Mehmet Nezir Çirik: O Gün Ölebilirdim
Tarih 10 Ağustos 2007. Taksim Polis Merkezi'nde dövüldükten sonra Dolapdere'de yola atılan Mehmet Nezir Çirik, aldığı darbeler nedeniyle dalağını kaybetti. Sadece 10 gün sonra aynı karakolda başka bir kişi bu kadar "şanslı" değildi. Festus Okey, polis tarafından silahla vurularak öldürüldü.

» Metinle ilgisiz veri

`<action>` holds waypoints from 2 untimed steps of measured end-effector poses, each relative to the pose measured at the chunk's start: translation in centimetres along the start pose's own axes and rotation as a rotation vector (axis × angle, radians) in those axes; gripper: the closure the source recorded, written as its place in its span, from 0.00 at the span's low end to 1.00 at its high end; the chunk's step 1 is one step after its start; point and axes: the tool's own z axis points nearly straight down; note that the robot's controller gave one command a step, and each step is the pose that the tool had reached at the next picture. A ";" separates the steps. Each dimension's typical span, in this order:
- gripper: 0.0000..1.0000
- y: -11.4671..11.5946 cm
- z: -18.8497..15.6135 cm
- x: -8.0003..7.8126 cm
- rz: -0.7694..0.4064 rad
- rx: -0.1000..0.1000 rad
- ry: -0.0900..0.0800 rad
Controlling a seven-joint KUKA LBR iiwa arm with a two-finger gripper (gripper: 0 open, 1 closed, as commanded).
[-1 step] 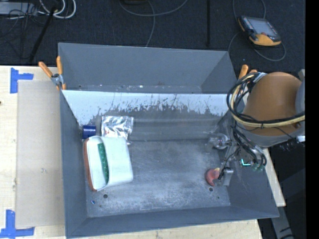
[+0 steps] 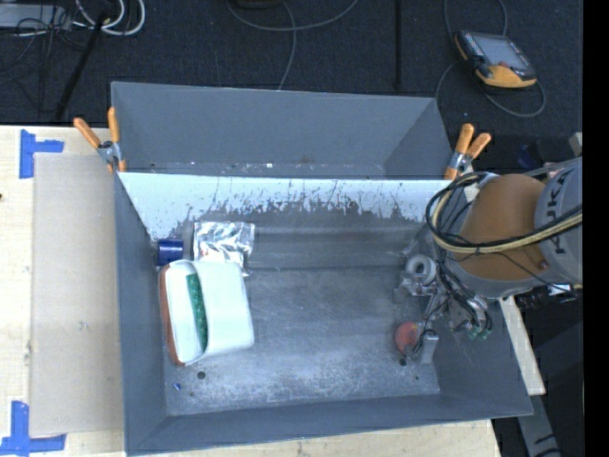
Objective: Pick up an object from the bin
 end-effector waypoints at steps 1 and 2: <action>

Dün Festus'un, bugün de Mehmet Nezir Çirik'in davaları görüldü.
Mehmet Nezir Çirik'in Taksim Polis Karakolu'nda dövülmesinden 10 gün sonra, şikayeti üzerine Beyoğlu İlçe Emniyet Müdürlüğü'ne yüzleştirilme için gitti. Kendisine fotoğraflar gösterildi. Ama karakolda o gün panik havası vardı. Çirik, polislerin telaşını ertesi gün anlayacaktı. Nijeryalı Festus Okey, polis tarafından silahla vurularak hayatını kaybetmişti.

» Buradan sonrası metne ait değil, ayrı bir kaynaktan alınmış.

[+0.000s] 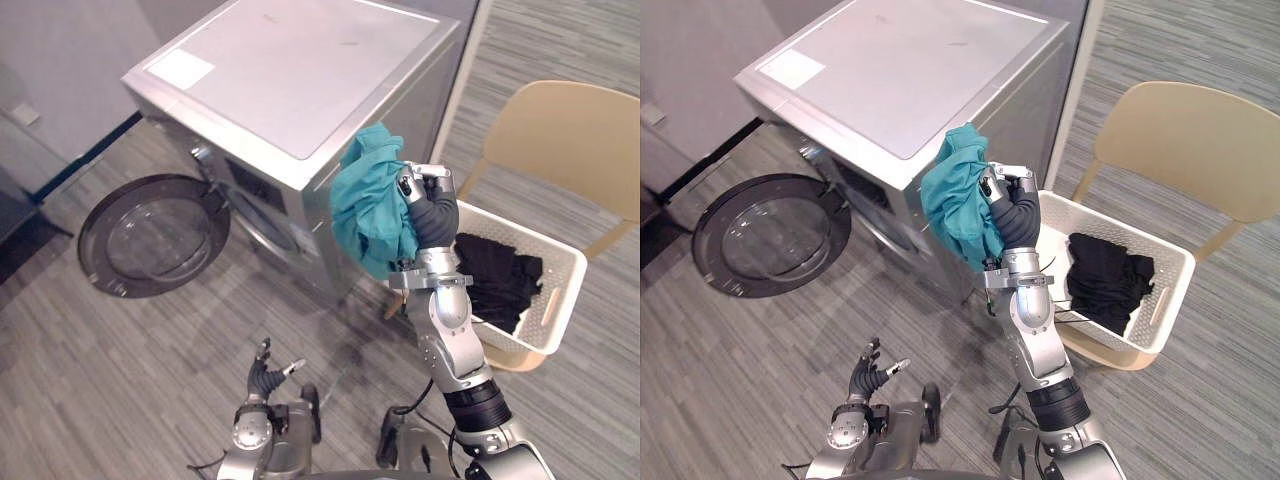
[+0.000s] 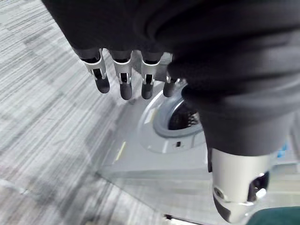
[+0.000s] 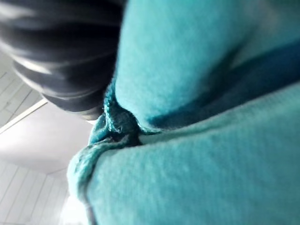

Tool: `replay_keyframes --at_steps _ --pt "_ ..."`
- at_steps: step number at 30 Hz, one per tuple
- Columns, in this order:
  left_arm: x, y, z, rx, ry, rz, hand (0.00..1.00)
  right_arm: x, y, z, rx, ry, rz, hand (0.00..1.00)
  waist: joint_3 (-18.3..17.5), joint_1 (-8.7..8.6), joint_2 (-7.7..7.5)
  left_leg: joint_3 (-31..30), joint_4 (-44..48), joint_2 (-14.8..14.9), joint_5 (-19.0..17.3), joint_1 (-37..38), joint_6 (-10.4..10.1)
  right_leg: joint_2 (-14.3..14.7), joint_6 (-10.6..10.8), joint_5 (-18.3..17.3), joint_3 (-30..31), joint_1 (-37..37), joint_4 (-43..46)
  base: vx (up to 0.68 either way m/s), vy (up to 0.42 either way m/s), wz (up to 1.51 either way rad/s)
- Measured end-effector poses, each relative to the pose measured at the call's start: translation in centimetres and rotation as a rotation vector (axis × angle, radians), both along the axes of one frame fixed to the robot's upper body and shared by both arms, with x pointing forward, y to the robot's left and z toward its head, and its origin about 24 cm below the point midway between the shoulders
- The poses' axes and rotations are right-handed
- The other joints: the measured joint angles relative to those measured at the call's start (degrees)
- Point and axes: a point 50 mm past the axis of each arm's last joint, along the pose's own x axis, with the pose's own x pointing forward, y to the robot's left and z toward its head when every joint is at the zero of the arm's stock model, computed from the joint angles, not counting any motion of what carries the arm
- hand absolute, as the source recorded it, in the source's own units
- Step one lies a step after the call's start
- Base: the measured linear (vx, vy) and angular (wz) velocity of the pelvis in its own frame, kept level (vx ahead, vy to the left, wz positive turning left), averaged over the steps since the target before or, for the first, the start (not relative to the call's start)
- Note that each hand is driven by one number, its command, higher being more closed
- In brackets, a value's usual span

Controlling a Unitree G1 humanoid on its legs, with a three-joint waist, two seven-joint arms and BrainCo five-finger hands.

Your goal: Pick up the laundry basket with both hands and put the clothes into the washing machine.

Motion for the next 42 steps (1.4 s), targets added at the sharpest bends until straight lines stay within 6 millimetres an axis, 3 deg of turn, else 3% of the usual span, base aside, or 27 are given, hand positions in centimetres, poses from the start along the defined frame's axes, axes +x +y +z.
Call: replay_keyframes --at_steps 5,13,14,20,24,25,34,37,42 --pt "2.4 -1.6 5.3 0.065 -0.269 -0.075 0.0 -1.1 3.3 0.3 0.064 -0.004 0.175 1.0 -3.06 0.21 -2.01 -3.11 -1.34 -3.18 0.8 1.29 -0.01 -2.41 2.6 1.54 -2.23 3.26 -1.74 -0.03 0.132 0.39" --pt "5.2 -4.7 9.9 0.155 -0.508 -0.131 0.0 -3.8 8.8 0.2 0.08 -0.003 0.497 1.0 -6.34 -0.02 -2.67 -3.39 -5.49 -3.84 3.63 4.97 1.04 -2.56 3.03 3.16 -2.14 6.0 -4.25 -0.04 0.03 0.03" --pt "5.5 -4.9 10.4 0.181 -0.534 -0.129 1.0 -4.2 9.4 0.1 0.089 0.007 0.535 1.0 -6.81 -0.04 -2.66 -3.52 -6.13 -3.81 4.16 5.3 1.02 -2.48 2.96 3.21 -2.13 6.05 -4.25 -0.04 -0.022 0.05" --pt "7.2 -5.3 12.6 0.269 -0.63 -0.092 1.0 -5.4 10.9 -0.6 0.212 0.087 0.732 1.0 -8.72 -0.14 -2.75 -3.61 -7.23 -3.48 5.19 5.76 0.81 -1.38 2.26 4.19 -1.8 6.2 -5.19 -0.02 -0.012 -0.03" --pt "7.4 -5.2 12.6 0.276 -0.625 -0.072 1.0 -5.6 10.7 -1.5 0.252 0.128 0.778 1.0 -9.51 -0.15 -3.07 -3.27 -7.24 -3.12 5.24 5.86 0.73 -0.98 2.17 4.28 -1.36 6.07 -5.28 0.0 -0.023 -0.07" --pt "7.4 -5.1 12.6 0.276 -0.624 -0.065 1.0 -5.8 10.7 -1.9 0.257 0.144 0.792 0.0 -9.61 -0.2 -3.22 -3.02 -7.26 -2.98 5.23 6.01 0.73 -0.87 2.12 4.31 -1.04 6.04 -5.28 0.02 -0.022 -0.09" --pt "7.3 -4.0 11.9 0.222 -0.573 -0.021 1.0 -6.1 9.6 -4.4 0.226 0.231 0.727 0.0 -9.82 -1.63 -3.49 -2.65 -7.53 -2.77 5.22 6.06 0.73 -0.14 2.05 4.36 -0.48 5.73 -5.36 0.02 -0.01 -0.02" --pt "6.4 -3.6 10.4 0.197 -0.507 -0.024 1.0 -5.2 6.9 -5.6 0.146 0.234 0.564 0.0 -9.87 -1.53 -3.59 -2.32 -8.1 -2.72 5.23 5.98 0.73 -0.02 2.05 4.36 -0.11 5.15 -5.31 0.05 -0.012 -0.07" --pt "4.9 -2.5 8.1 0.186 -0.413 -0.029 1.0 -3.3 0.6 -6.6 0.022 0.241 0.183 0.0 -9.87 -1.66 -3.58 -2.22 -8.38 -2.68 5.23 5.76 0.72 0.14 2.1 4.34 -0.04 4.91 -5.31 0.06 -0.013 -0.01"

Mardin doğumlu Mehmet Nezir Çirik, 10 Ağustos 2007 tarihinde, arkadaşı Arif Kılınç ile yolda yürüdükleri sırada sivil giyimli kişilerin kimlik sormasının ardından gözaltına alınmıştı. Üzerlerinden çakı çıkması onları şüpheli durumuna düşürdü. Çirik, "Çakıyı hatırası olduğu için" taşıdığını belirtti ancak dinletemedi. Ekspertiz raporu da daha sonra, çakının zararsız, taşınabilir cinsten olduğuna kanaat getirecekti. Ancak, çakı ile başlayıp gözaltında dayağa kadar uzanan ve sonunda Çirik'i dalağından eden olay aradan geçen 3 yılın ardından bugün mahkeme salonuna taşınabildi.

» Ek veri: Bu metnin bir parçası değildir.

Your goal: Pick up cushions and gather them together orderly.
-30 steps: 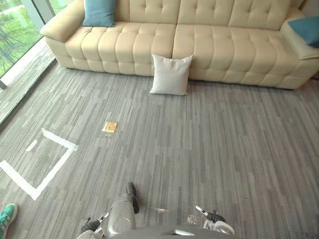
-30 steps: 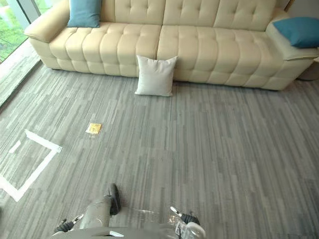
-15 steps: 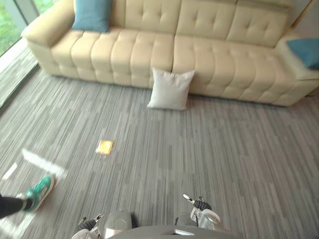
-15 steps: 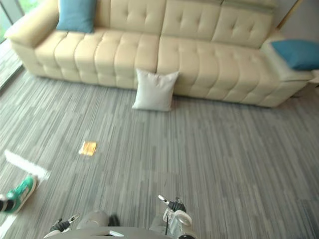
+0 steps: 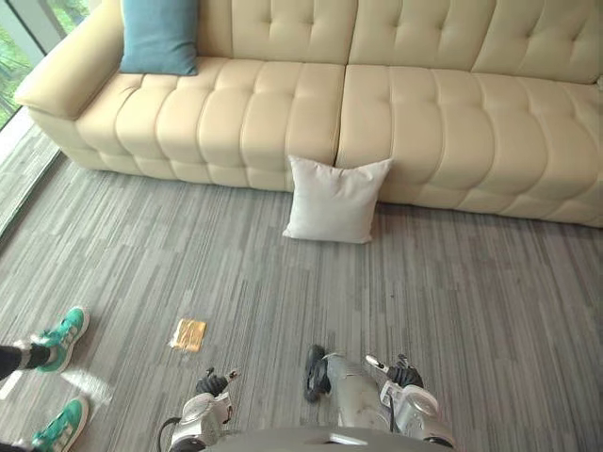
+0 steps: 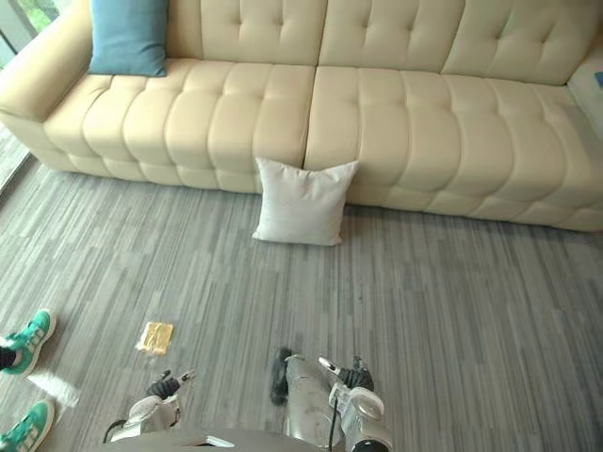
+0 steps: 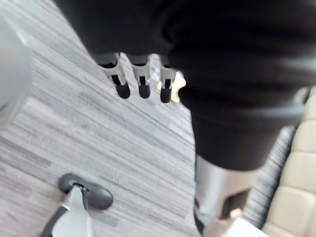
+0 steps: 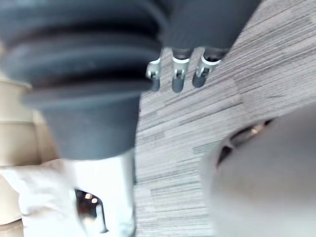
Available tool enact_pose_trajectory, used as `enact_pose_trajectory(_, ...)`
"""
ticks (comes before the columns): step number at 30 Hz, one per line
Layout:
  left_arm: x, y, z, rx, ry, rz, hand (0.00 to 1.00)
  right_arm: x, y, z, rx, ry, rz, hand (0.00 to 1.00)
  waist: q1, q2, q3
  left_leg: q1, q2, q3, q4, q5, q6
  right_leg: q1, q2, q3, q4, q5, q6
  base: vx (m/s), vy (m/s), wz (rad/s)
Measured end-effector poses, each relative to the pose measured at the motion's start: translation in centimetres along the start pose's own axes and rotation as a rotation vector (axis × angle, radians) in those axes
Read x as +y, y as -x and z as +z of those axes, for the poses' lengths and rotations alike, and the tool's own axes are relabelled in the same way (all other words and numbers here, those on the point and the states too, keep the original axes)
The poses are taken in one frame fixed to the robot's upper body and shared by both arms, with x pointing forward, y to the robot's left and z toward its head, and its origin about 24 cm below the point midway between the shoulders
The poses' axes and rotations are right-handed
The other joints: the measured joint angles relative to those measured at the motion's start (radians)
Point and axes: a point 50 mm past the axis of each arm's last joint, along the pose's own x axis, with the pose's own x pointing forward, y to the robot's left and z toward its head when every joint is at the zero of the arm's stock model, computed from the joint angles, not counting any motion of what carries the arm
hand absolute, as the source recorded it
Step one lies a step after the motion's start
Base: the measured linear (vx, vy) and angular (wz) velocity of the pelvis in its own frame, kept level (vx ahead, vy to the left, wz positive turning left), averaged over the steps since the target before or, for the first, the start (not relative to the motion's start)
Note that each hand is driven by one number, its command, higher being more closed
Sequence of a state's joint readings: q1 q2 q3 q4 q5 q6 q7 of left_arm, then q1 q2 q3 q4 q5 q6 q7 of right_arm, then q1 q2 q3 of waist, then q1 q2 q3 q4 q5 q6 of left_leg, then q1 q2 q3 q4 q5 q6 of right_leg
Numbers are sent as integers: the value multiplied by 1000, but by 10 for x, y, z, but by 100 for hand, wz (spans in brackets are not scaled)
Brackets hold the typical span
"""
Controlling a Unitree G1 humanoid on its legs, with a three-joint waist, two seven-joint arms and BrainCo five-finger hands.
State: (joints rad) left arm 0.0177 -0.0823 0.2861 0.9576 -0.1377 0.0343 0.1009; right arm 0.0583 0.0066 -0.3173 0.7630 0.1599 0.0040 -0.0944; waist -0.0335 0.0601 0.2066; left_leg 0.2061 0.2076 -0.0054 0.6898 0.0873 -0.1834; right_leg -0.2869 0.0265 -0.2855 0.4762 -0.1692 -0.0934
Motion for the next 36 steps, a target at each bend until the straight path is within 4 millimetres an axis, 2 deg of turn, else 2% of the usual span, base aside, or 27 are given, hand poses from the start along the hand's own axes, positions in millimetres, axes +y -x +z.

İstanbul 3. Ağır Ceza Mahkemesi'nde görülen duruşmaya tutuksuz yargılanan 12 sanık polisten 7'si katıldı. Mağdur Mehmet Nezir Çirik, avukatı Eren Keskin ile birlikte hazır bulundu.
Çirik, o güne dair şikayetini "O gün ölebilirdim" diye özetledi ve talebini yineledi: "Gereğinin yapılmasını istiyorum."
Sanık polisler ise "Karakolda böylesi bir olayın yaşanmadığını" ileri sürdü. Hatta bazısı Mehmet Nezir Çirik'i ilk kez gördüğünü iddia etti.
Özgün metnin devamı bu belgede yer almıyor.